*Problem details*
Copy each line of the data below exactly, leaving out pictures.

*Stored data*
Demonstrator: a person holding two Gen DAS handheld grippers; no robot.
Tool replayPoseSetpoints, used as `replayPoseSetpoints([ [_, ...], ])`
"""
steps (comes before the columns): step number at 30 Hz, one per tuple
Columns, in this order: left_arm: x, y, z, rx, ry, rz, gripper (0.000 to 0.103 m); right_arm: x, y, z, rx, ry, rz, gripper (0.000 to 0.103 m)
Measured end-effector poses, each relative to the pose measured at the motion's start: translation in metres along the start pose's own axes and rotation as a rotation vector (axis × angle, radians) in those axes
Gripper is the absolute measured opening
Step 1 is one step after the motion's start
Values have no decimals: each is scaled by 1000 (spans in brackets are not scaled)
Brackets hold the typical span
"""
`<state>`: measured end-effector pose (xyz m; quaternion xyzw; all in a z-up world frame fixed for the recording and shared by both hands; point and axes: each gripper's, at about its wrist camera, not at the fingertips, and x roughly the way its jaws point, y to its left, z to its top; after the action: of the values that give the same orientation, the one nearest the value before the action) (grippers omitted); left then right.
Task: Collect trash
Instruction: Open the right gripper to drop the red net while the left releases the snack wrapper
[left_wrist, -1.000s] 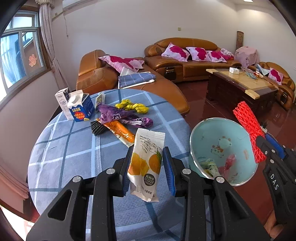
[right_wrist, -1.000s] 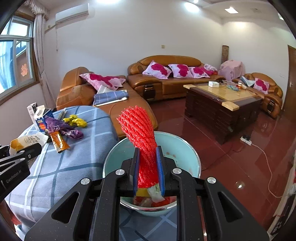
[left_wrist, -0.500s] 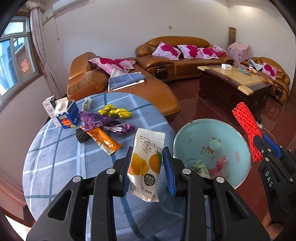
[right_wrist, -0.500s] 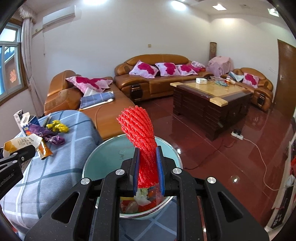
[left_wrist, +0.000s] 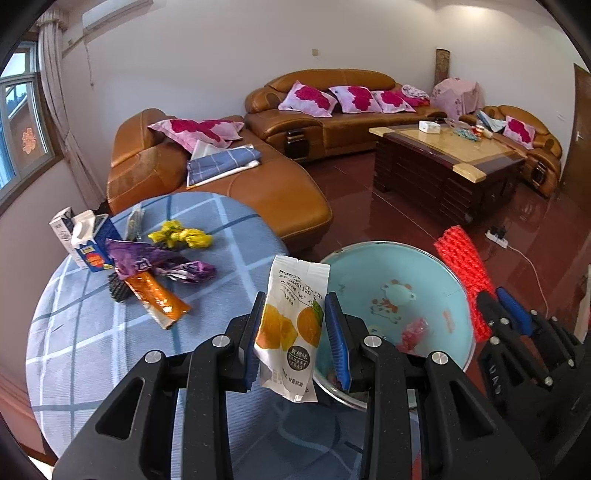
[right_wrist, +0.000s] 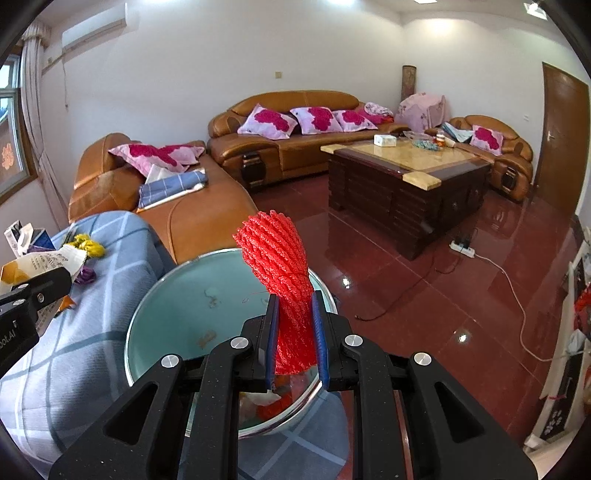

*Solution for this problem*
Demonstrator: a person holding two Gen DAS handheld grippers; no robot.
Tool replayPoseSetpoints, used as `replayPoseSetpoints([ [_, ...], ])`
"""
steps (comes before the columns): step number at 30 Hz, one per tuple
Columns, in this order: left_arm: x, y, z, rx, ry, rz, gripper (0.000 to 0.103 m); right_arm: x, y, z, rx, ry, rz, gripper (0.000 to 0.103 m)
Measured end-effector poses, each relative to the pose measured at the motion's start: translation in metres along the start pose's own axes and rotation as a rotation vector (axis × angle, radians) in those axes
Gripper is the absolute measured opening
Step 1 is one step after the motion's start
Values have no decimals: each is scaled by 1000 (spans in brackets are not scaled)
Brackets hold the typical span
"""
`<state>`: measured end-effector pose (xyz m; quaternion xyzw; all in a z-up world frame fixed for the recording and shared by both hands; point and axes: each gripper's, at about its wrist camera, not at the fingertips, and x roughly the way its jaws point, y to its left, z to its top; after the action: of the values that give the same orientation, the one nearest the value before the action) (grippers omitted); left then right.
Task: Collect trash
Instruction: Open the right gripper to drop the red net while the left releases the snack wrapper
[left_wrist, -1.000s] 
[right_wrist, -1.000s] 
[left_wrist, -0.500s] 
[right_wrist, -0.500s] 
[left_wrist, +0.000s] 
[right_wrist, +0.000s] 

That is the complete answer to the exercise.